* [PROMPT]: Please show every line from the entries that carries the word "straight".
══════════════════════════════
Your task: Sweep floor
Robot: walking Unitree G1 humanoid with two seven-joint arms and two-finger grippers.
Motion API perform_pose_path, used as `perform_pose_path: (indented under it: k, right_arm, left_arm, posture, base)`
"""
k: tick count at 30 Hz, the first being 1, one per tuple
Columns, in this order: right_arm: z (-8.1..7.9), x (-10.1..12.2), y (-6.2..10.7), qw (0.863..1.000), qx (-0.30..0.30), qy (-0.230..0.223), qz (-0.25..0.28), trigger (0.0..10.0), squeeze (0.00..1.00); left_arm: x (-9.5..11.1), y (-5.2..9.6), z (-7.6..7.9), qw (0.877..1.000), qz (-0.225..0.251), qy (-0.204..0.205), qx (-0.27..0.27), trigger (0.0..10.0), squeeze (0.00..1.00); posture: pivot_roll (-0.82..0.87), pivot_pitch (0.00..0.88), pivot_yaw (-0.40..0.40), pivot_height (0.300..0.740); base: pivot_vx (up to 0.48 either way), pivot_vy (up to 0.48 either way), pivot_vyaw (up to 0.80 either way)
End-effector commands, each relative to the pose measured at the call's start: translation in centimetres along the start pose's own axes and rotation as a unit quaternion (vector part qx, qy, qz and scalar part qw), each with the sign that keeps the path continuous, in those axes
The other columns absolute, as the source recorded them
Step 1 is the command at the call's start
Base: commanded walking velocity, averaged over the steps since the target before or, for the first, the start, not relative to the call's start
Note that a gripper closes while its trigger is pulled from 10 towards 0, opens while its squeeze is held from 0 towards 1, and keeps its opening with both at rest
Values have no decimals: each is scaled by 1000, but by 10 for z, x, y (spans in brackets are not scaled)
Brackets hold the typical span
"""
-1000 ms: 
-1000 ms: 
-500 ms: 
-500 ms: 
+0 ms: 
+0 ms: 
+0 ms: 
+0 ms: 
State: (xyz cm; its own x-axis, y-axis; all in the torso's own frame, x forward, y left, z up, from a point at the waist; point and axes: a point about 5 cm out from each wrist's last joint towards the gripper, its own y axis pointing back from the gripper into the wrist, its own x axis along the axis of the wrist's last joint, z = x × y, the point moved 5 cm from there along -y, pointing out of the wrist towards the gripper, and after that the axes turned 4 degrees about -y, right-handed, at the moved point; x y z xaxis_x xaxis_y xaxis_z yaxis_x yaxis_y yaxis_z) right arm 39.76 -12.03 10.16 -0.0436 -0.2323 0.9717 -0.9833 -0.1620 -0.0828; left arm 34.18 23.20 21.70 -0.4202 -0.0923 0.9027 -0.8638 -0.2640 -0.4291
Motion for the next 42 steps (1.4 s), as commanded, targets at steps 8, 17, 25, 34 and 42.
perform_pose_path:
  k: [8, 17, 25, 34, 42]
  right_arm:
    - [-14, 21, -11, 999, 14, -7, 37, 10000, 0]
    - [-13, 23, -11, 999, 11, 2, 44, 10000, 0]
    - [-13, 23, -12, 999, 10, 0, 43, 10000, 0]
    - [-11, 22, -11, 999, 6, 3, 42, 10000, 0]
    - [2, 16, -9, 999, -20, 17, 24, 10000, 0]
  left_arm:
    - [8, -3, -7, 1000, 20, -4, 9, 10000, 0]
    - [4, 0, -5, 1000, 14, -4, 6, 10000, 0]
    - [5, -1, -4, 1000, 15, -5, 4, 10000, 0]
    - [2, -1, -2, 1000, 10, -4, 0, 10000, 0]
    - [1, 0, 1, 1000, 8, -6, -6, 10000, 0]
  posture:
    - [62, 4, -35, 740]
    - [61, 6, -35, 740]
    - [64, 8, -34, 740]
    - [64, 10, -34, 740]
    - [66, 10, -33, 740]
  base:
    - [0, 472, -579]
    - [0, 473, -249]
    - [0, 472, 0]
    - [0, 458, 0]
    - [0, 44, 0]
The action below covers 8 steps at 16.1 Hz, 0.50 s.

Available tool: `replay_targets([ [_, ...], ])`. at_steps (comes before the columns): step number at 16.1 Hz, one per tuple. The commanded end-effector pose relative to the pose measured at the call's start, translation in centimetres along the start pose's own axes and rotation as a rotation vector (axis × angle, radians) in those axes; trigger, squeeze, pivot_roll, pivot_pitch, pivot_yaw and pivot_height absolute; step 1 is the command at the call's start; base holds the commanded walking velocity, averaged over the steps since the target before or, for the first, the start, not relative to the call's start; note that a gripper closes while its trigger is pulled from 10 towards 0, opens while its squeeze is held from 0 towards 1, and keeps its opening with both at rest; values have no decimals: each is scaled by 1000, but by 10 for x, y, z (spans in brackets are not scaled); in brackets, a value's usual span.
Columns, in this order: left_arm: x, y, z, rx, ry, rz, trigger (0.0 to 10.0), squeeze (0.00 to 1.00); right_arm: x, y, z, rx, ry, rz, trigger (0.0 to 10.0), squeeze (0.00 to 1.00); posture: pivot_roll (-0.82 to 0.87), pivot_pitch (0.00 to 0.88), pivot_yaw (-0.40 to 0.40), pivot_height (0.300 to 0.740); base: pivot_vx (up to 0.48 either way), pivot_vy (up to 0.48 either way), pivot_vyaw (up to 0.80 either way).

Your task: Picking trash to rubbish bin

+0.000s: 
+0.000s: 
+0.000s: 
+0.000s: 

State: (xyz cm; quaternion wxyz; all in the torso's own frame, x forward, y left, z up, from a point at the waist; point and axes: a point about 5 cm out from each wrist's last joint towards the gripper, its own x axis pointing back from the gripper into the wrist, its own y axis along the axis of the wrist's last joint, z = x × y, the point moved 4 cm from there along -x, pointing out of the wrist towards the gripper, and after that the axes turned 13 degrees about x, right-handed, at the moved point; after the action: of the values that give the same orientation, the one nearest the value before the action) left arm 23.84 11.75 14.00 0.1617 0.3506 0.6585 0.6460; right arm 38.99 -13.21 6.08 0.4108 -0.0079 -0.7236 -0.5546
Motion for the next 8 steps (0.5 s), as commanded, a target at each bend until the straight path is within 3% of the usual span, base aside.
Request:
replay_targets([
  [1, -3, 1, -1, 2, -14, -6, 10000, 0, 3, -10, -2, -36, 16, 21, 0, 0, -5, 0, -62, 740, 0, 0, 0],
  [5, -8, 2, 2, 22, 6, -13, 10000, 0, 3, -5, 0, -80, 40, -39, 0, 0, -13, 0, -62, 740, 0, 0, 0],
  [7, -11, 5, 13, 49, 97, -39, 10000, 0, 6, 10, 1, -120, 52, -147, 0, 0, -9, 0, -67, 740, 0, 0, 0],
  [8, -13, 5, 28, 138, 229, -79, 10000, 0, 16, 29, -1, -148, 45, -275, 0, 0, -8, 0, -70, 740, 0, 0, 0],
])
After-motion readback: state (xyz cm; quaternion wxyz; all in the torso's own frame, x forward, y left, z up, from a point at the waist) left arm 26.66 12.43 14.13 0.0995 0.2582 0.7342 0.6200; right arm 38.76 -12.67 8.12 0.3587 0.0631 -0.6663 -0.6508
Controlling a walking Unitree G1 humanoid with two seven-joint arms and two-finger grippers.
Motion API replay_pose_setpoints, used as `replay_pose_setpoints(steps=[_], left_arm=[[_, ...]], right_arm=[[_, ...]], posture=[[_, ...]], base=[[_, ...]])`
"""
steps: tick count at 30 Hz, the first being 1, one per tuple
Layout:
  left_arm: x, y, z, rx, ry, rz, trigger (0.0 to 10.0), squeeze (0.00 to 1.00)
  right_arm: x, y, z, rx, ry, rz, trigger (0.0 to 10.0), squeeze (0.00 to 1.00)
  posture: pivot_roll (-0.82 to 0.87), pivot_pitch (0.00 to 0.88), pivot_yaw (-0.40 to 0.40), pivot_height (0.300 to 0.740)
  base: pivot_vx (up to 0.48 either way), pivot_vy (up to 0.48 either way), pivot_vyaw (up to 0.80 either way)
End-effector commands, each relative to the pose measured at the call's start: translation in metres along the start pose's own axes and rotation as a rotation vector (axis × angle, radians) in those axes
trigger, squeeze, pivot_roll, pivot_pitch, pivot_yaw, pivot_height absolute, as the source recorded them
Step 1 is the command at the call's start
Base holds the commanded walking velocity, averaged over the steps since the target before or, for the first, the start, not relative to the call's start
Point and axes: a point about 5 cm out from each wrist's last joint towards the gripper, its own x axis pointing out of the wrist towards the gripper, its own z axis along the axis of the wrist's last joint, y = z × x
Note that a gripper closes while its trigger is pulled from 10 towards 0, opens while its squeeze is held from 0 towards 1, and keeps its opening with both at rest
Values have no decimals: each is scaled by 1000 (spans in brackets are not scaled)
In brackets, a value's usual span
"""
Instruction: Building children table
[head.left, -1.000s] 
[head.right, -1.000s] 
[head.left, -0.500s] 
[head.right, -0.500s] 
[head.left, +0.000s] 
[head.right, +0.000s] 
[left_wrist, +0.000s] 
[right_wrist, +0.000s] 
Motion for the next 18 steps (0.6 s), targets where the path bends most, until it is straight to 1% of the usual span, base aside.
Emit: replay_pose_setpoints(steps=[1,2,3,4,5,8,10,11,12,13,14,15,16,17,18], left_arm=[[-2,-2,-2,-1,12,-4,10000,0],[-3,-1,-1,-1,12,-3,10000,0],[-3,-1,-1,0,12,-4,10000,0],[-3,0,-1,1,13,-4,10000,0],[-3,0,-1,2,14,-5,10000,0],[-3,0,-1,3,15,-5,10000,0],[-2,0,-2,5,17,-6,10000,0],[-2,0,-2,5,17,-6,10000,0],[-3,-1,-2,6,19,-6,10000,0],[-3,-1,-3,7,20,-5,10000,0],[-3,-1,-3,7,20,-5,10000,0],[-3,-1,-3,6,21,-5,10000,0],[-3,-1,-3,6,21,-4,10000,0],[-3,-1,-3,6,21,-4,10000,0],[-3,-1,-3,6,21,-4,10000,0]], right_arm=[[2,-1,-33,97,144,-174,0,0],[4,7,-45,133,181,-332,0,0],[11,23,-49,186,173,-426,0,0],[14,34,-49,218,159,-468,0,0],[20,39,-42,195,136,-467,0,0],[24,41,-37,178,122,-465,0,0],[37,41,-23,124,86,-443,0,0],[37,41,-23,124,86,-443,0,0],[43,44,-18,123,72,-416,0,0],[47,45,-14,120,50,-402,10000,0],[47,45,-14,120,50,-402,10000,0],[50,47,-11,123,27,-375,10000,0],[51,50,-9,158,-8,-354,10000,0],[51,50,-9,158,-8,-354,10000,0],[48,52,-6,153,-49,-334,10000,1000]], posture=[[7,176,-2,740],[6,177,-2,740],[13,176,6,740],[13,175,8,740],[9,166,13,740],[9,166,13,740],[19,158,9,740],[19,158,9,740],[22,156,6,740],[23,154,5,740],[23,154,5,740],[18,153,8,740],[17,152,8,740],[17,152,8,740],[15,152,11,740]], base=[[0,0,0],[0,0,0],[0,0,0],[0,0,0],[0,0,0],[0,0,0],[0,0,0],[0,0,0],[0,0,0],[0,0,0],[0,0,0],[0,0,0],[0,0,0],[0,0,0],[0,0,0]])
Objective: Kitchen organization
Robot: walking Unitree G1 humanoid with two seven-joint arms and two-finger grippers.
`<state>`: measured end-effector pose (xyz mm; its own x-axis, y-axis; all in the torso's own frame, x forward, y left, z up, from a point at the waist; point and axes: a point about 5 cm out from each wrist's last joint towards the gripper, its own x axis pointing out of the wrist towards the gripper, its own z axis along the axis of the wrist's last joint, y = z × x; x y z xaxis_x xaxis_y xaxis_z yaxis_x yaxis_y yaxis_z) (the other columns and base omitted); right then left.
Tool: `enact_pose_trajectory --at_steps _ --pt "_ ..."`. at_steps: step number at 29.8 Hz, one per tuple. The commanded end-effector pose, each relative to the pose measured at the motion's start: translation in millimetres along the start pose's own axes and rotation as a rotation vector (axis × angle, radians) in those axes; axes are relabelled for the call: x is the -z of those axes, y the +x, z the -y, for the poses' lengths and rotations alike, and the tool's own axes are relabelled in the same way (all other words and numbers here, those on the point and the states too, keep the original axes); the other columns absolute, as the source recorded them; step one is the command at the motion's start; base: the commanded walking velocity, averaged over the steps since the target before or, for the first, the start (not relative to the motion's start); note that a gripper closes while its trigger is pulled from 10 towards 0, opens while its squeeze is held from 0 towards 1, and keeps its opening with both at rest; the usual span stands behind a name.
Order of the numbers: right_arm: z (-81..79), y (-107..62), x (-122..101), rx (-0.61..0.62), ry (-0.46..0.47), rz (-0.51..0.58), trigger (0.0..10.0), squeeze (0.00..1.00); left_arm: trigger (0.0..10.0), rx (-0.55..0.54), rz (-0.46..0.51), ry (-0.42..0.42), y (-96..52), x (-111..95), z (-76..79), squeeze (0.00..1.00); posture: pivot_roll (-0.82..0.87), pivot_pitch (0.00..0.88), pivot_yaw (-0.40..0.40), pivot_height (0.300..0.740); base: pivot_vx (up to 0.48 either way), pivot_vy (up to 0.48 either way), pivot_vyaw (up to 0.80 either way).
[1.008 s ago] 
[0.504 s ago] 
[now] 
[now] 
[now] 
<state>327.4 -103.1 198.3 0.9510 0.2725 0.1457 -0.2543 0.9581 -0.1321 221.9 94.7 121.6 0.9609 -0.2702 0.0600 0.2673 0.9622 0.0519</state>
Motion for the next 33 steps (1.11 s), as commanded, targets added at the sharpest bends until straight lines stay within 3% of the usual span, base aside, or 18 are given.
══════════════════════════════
* [OUTPUT OF THE EXERCISE]:
Motion for the next 8 steps (0.5 s), as commanded, a target at each bend until the straight path is within 3% of the usual span, base aside.
Motion for the next 18 steps (0.6 s), targets where the path bends most, until it is straight to 1% of the usual span, base aside.
Motion for the next 33 steps (1.11 s), as commanded, targets added at the sharpest bends until straight lines stay within 3% of the usual span, base aside, or 18 are given.

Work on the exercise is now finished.